她嚅嗫着说到,头发也不擦了,右手捏着那块雪白的毛巾。
小鹿困在心脏,几乎要蹦出胸腔,顾漫脑子混乱一片,从窗户射进来的阳光晃得她眼睛疼,
但她眼睛也不眨一下。
及腰的长发被束在脑后的黑色小肠发圈里,露出修长的脖子和精致小巧的下巴,那张漂亮的小脸也完全露出来,脸上的表情浅浅淡淡的,看不出什么波动。
“你什么时候准备的?”
顾漫走到林书钰跟前半跪着,仰着脸看向林书钰,就连呼吸都是小心翼翼。
发梢还在滴水,滑过锁骨,濡湿衣领。
“很久了...”
纤白的指捏着那枚戒指套进左手无名指,时间用了半秒不到,然后她用这只戴着戒指的手拿过床上的小方盒,塞进顾漫手里。
“猫早上还没喂。
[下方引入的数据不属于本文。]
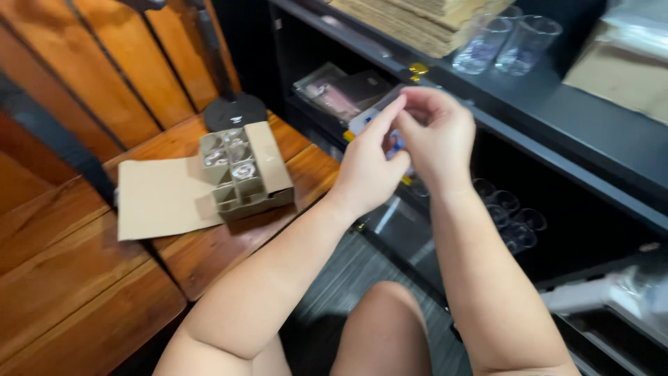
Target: The person unpacks small clear glasses from a cardboard box and places them on a nearby shelf. The person removes each glass individually from the box and sets it down on the shelf, repeating this process until the box is empty.
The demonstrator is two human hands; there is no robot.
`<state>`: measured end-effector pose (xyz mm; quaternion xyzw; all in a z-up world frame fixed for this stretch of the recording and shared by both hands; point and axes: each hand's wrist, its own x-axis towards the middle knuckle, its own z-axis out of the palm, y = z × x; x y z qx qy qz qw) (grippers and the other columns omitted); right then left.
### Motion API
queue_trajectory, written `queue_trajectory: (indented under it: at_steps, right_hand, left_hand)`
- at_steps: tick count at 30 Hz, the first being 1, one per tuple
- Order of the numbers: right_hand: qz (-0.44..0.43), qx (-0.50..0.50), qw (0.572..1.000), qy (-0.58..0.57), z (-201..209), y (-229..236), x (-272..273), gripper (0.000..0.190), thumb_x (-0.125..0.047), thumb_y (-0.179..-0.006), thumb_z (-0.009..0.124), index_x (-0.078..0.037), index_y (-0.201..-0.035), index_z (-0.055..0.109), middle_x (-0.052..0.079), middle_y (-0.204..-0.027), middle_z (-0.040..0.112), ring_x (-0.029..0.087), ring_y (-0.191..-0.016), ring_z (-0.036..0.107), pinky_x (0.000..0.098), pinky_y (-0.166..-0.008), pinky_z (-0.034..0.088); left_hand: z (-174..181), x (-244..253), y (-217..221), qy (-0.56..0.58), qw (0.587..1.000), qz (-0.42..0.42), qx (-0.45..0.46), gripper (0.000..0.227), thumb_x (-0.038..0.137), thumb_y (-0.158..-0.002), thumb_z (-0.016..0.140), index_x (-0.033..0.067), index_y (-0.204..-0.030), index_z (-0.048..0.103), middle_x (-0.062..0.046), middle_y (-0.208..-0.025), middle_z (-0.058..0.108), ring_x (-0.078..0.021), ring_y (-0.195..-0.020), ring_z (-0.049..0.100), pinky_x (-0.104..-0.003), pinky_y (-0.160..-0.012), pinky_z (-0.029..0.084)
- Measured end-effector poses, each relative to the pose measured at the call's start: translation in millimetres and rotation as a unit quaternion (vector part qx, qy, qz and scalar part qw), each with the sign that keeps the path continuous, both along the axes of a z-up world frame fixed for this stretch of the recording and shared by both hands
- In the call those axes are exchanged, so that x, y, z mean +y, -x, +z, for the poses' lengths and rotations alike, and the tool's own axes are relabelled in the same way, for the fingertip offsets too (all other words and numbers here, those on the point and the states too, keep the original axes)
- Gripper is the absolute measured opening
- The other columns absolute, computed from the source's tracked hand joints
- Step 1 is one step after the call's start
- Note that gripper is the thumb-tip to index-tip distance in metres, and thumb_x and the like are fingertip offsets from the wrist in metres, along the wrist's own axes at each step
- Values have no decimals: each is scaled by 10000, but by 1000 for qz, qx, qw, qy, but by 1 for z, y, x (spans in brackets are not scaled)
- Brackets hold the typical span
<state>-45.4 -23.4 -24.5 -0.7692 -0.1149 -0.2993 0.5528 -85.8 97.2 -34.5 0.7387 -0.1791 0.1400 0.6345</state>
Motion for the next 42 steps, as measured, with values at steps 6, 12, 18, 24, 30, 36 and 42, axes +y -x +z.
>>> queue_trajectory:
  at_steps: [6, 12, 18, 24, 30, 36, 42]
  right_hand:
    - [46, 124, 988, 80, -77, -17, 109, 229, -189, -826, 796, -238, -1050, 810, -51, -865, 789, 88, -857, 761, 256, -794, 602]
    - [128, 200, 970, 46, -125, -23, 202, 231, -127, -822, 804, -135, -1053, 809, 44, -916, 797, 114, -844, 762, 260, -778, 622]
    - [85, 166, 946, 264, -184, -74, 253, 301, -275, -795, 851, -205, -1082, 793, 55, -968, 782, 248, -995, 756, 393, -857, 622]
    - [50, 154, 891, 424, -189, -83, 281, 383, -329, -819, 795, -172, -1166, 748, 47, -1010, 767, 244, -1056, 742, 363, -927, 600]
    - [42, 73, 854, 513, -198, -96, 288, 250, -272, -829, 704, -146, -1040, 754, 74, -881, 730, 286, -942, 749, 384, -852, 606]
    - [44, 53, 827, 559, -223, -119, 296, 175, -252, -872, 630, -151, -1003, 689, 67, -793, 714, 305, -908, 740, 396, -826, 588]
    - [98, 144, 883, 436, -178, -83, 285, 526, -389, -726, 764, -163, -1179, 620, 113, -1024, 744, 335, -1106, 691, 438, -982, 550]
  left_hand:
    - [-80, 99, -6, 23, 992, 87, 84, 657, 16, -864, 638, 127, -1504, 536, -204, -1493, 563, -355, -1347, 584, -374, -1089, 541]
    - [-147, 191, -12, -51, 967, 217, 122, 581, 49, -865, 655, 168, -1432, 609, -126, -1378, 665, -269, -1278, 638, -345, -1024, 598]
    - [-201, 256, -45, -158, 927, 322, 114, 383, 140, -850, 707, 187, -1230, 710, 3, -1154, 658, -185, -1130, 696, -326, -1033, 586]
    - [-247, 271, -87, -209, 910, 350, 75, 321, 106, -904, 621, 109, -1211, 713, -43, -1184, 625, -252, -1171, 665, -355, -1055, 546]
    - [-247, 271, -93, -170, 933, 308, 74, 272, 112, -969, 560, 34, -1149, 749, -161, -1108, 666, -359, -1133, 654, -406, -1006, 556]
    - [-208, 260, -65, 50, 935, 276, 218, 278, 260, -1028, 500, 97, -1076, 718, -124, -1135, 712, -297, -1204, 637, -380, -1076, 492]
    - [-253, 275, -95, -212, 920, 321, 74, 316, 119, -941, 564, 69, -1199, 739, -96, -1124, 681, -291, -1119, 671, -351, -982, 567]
”
顾漫将那个小盒子攥得死紧,她眼眶红了一圈,但她强忍着感动激动的泪意,摸了摸林书钰的手背笑着说。
“好,我们回去喂猫。”
“对了,学校给了我一套人才安居房,我还没去看过,什么时候一起去看看吧,再去挑选些家具,配两把钥匙,一把你留着,一把备用。”
“嗯!”
这个晴朗的早晨跟任何一天都没有差别,太阳亘古不变地从东方升起,又从西方落下,可它又是那么地特殊,特殊到让两个人记住一辈子。
戒指套住的何止是无名指呢,还有两颗跌跌撞撞的心灵,以及余生的全部光阴。